◆ **DESCRIPTION OF THE TASK**
In this exercise, reproduce the whole listing exactly.

● ● ● ● ●

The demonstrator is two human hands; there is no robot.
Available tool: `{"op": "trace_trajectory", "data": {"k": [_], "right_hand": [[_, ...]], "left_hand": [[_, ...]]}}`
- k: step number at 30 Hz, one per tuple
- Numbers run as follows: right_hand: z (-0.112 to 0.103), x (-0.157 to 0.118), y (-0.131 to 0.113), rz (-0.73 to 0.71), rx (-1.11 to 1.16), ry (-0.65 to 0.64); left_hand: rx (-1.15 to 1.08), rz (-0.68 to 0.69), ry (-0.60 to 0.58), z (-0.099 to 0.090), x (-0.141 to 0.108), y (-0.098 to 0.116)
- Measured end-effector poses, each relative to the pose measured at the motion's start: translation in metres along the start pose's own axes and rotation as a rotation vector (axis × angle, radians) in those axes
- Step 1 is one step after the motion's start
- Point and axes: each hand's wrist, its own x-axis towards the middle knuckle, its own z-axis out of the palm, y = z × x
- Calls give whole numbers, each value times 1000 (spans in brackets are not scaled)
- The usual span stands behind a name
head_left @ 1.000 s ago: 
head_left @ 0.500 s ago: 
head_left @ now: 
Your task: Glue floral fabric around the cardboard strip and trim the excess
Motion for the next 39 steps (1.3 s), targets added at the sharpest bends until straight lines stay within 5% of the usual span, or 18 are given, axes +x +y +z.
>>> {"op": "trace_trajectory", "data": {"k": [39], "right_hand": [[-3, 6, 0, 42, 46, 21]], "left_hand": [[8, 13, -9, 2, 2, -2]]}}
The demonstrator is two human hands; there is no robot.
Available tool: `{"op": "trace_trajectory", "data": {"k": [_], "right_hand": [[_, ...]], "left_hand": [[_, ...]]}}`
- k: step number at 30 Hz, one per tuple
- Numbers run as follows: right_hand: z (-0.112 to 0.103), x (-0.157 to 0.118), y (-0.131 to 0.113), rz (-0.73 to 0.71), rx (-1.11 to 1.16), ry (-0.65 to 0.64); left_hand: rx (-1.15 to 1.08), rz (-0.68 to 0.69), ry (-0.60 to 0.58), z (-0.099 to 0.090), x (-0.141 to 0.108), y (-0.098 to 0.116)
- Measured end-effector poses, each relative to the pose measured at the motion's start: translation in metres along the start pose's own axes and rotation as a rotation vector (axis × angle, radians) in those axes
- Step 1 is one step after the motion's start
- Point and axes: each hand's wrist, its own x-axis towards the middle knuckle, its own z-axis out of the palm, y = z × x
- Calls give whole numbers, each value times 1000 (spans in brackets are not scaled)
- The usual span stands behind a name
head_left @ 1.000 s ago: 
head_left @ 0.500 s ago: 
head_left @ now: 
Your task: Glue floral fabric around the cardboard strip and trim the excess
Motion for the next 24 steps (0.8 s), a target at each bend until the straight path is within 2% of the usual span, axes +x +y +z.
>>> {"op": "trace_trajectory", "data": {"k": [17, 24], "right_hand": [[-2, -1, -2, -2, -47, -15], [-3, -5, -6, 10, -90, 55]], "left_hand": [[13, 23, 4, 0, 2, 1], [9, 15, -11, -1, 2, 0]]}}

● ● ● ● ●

◆ **EXERCISE RESULT**
The demonstrator is two human hands; there is no robot.
Available tool: `{"op": "trace_trajectory", "data": {"k": [_], "right_hand": [[_, ...]], "left_hand": [[_, ...]]}}`
- k: step number at 30 Hz, one per tuple
- Numbers run as follows: right_hand: z (-0.112 to 0.103), x (-0.157 to 0.118), y (-0.131 to 0.113), rz (-0.73 to 0.71), rx (-1.11 to 1.16), ry (-0.65 to 0.64); left_hand: rx (-1.15 to 1.08), rz (-0.68 to 0.69), ry (-0.60 to 0.58), z (-0.099 to 0.090), x (-0.141 to 0.108), y (-0.098 to 0.116)
- Measured end-effector poses, each relative to the pose measured at the motion's start: translation in metres along the start pose's own axes and rotation as a rotation vector (axis × angle, radians) in those axes
- Step 1 is one step after the motion's start
- Point and axes: each hand's wrist, its own x-axis towards the middle knuckle, its own z-axis out of the palm, y = z × x
- Calls give whole numbers, each value times 1000 (spans in brackets are not scaled)
- The usual span stands behind a name
head_left @ 1.000 s ago: 
head_left @ 0.500 s ago: 
head_left @ now: 
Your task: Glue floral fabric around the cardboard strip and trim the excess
Motion for the next 39 steps (1.3 s), targets added at the sharpest bends until straight lines stay within 5% of the usual span, or 18 are given, axes +x +y +z.
>>> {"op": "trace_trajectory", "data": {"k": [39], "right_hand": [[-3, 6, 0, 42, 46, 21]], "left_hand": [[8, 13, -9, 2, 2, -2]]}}
The demonstrator is two human hands; there is no robot.
Available tool: `{"op": "trace_trajectory", "data": {"k": [_], "right_hand": [[_, ...]], "left_hand": [[_, ...]]}}`
- k: step number at 30 Hz, one per tuple
- Numbers run as follows: right_hand: z (-0.112 to 0.103), x (-0.157 to 0.118), y (-0.131 to 0.113), rz (-0.73 to 0.71), rx (-1.11 to 1.16), ry (-0.65 to 0.64); left_hand: rx (-1.15 to 1.08), rz (-0.68 to 0.69), ry (-0.60 to 0.58), z (-0.099 to 0.090), x (-0.141 to 0.108), y (-0.098 to 0.116)
- Measured end-effector poses, each relative to the pose measured at the motion's start: translation in metres along the start pose's own axes and rotation as a rotation vector (axis × angle, radians) in those axes
- Step 1 is one step after the motion's start
- Point and axes: each hand's wrist, its own x-axis towards the middle knuckle, its own z-axis out of the palm, y = z × x
- Calls give whole numbers, each value times 1000 (spans in brackets are not scaled)
- The usual span stands behind a name
head_left @ 1.000 s ago: 
head_left @ 0.500 s ago: 
head_left @ now: 
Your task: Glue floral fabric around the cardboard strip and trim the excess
Motion for the next 24 steps (0.8 s), a target at each bend until the straight path is within 2% of the usual span, axes +x +y +z.
>>> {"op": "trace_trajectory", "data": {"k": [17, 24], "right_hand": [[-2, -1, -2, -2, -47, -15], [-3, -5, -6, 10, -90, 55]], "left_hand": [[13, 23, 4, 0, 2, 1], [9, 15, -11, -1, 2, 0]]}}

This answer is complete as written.